Letter of Addendum and Extension to August 6, 2014 Purchase, Sale and Joint Exploration Agreement By and Between Rangeford Resources, Inc. and Black Gold Kansas Production, LLC
Exhibit 10.24
Letter of Addendum and Extension to August 6, 2014 Purchase, Sale and Joint Exploration
Agreement By and Between Rangeford Resources, Inc. and Black Gold Kansas Production, LLC
Dated: Effective June 1, 2014 (“Effective Date”)
Whereas, Rangeford Resources, Inc. ("RGFR") and Black Gold Kansas Production, LLC ("BGKP") are party to a Purchase, Sale and Joint Exploration Agreement, executed on August 6, 2014, (the "PSA"), to purchase certain BGKP assets in Wyoming for consideration of $2,352,000; and
Whereas, RGFR and BGKP desire to amend the Purchase, Sale and Joint Exploration Agreement by and between Rangeford Resources, Inc. and Black Gold Kansas Production, LLC” dated August 6, 2014; and
Whereas, RGFR and BGKP desire to amend and extend the PSA; and
Now therefore, in consideration for the mutual consideration set forth herein, the parties do hereby agree to amend and extend the PSA as follows:
Article 9.1 in the PSA shall be deleted in its entirety and the following Article 9.1 is hereby substituted and included in the PSA as if such Article 9.1 was included in the PSA from the effective date, for all purposes;
I. | Article IX |
9.1 Termination Rights.
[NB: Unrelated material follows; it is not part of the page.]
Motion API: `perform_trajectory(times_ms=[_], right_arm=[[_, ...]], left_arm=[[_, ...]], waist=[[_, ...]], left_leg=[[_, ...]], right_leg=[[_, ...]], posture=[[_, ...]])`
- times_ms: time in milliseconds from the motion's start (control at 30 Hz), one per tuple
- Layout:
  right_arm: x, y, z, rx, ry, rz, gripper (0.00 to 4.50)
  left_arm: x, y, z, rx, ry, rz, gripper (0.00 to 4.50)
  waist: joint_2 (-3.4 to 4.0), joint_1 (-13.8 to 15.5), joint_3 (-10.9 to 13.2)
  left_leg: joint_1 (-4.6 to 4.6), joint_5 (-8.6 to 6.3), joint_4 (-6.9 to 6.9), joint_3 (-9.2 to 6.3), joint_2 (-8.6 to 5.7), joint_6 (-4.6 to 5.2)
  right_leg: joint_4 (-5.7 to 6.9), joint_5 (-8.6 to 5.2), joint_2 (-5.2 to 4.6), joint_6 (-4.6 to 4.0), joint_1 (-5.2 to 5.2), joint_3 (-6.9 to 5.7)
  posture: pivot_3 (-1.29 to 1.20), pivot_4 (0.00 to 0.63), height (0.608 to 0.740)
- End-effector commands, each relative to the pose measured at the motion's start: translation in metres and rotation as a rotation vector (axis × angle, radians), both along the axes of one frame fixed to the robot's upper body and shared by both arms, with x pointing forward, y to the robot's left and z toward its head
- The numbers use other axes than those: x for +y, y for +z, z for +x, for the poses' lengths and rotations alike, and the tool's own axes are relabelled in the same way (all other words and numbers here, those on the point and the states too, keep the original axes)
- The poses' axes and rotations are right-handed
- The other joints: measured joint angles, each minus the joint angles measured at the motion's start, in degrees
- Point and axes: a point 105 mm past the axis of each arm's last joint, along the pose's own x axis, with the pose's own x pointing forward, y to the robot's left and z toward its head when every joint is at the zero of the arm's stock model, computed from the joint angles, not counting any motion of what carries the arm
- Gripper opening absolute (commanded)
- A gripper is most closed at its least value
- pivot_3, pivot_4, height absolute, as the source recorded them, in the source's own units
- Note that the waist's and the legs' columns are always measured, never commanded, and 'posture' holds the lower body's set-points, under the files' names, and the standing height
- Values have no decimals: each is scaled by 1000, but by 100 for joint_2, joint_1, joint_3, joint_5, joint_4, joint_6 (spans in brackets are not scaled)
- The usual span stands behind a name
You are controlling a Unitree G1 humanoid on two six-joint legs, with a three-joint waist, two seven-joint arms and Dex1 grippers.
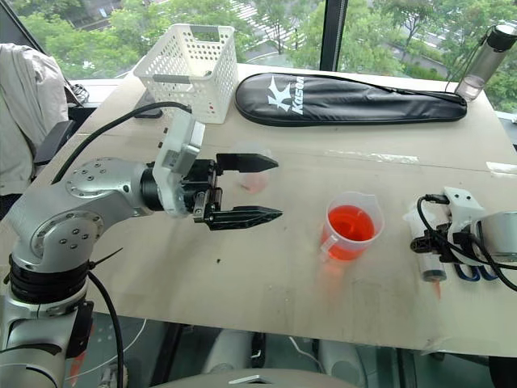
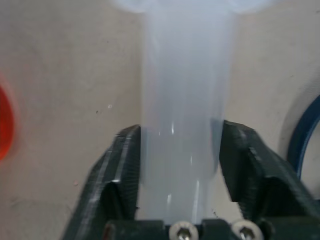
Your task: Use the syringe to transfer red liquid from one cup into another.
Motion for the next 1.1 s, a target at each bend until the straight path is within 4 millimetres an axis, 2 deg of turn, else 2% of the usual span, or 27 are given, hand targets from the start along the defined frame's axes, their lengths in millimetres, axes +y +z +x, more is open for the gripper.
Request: perform_trajectory(times_ms=[33, 67, 200, 233, 300, 400, 433, 500, 533, 600, 700, 833, 1033, 1100], right_arm=[[-4, 4, 4, -7, -10, -19, 4208], [-4, 3, 5, -7, -15, -19, 4465], [-5, -2, 11, 9, -16, -34, 4465], [-5, -3, 12, 10, -13, -40, 3812], [-3, -3, 15, 6, -3, -35, 3090], [0, 1, 18, -9, 24, -34, 1648], [1, 2, 18, -15, 35, -35, 1474], [1, 10, 18, -48, 65, -50, 1464], [2, 17, 19, -78, 85, -59, 1464], [14, 44, 26, -200, 139, -1, 1464], [36, 114, 33, -519, 228, 162, 1464], [61, 178, 21, -855, 308, 378, 1464], [97, 204, -4, -1150, 442, 439, 1464], [106, 199, -6, -1224, 427, 441, 1464]], left_arm=[[-2, 10, -2, -54, -20, -11, 4500], [-2, 10, -2, -55, -21, -10, 4500], [-4, 10, -2, -56, -22, -9, 4500], [-4, 10, -2, -56, -22, -8, 4500], [-3, 10, -2, -58, -18, -7, 4500], [-2, 11, -2, -59, -9, -6, 4500], [-2, 11, -2, -59, -6, -6, 4500], [-2, 11, -2, -61, -1, -7, 4500], [-2, 11, -2, -62, 1, -8, 4500], [-1, 10, -2, -66, 15, -8, 4500], [2, 9, 1, -66, 39, -13, 4500], [3, 6, 7, -64, 65, -23, 4500], [4, 3, 15, -69, 76, -26, 4500], [3, 4, 19, -72, 78, -34, 4500]], waist=[[0, 1, 0], [0, 1, 0], [0, 0, 0], [0, 1, 0], [-2, 1, 1], [-2, -18, 1], [-2, -15, 1], [-2, -3, 1], [-2, 0, 2], [1, 2, 4], [8, -1, 8], [-1, 18, 6], [-4, 34, 5], [0, 28, 7]], left_leg=[[0, 0, 0, 0, 0, 0], [0, 0, 0, 1, 0, 0], [0, 0, 1, 2, 0, 0], [0, 0, 1, 0, 0, 0], [-1, 0, 1, -1, 0, 0], [0, 0, 1, 1, 0, 0], [1, 0, 2, 1, 0, 0], [0, 0, 1, -1, 1, 0], [0, 0, 1, -1, 1, 0], [-3, 0, 1, 1, 1, 0], [-6, 0, 0, 2, 1, 0], [-6, 0, -3, -5, 3, 0], [-8, 0, 0, -6, 3, 0], [-9, 0, 6, -6, 3, 0]], right_leg=[[0, 0, 0, 0, 0, 0], [0, 0, 0, 0, 0, 0], [0, 0, 0, 0, 0, 2], [0, 0, 0, 0, 0, 1], [0, 0, 0, 0, 0, -1], [0, 0, 0, 0, 0, 1], [0, 0, 1, 1, 0, 1], [0, 0, 1, 0, 0, -1], [0, 0, 1, 0, 0, -1], [0, 0, 1, 0, -3, 1], [0, 0, 1, 1, -7, 2], [-1, 0, 3, 1, -6, -7], [-2, 0, 2, 2, -4, -7], [0, 1, 1, 2, -3, -8]], posture=[[0, 150, 724], [0, 150, 724], [0, 150, 724], [0, 150, 724], [0, 150, 724], [0, 150, 724], [0, 150, 724], [0, 150, 724], [0, 150, 724], [0, 150, 724], [0, 150, 724], [0, 150, 724], [0, 150, 724], [0, 150, 724]])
This Agreement may be terminated at any time to the Closing:
(a) By mutual written consent of Purchaser and Seller; or
(b) By either Purchaser or Seller if (i) the Closing has not occurred by October 1, 2015 or such later date to which the Closing Date has been delayed pursuant to Section 5.4, 5.7 or 5.8 (provided, however, that the right to terminate this Agreement pursuant to this clause (i) shall not be available to any Party whose breach of any representation or warranty or failure to perform any covenant or agreement under this Agreement has been the cause of or resulted in the failure of Closing to occur on or before such date); or (ii) any Governmental Authority shall have issued an order, decree or ruling or taken any other action permanently restraining, enjoining or otherwise prohibiting Closing;
(c) By Purchaser if (i) there has been a material breach of the representations and warranties made by Seller in Article III (provided, however, that Purchaser shall not be entitled to terminate this Agreement pursuant to this clause (i) unless Purchaser has given Seller at least fifteen (15) days prior notice of such breach, Seller has failed to cure such breach within the fifteen (15) day period following receipt of such notice, and the condition described in Section 7.2(a), other than the provision thereof relating to the certificate signed by a Responsible Officer of Seller, would not be satisfied if the Closing were to occur on the day on which Purchaser gives Seller notice of such termination); or (ii) Seller has failed to comply in any material respect with any of its covenants or agreements contained in this Agreement and such failure has not been, or cannot be, cured within a reasonable time after notice and demand for cure thereof;
(d). By Seller if (i) there has been a material breach of the representations and warranties made by Purchaser in Article IV (provided, however, that Seller shall not be entitled to terminate this Agreement pursuant to this clause (i) unless Seller has given Purchaser at least fifteen (15) days prior notice of such breach, Purchaser has failed to cure such breach within the fifteen (15) day period following receipt of such notice, and the condition described in Section 7.3(a), other than the provision thereof relating to the certificate signed by a Responsible Officer of Purchaser, would not be satisfied if the Closing were to occur on the day on which Seller gives Purchaser notice of such termination); or (ii) Purchaser has failed to comply in any material respect with any of its respective covenants or agreements contained in this Agreement, and such failure has not been, or cannot be, cured within a reasonable time after notice and a demand for cure thereof;
Except as expressly set forth herein, no terms of the Purchase Sale and Exploration Agreement or any ancillary agreements have been changed, altered or amended and all such agreements shall remain in full force and effect in accordance with their respective terms.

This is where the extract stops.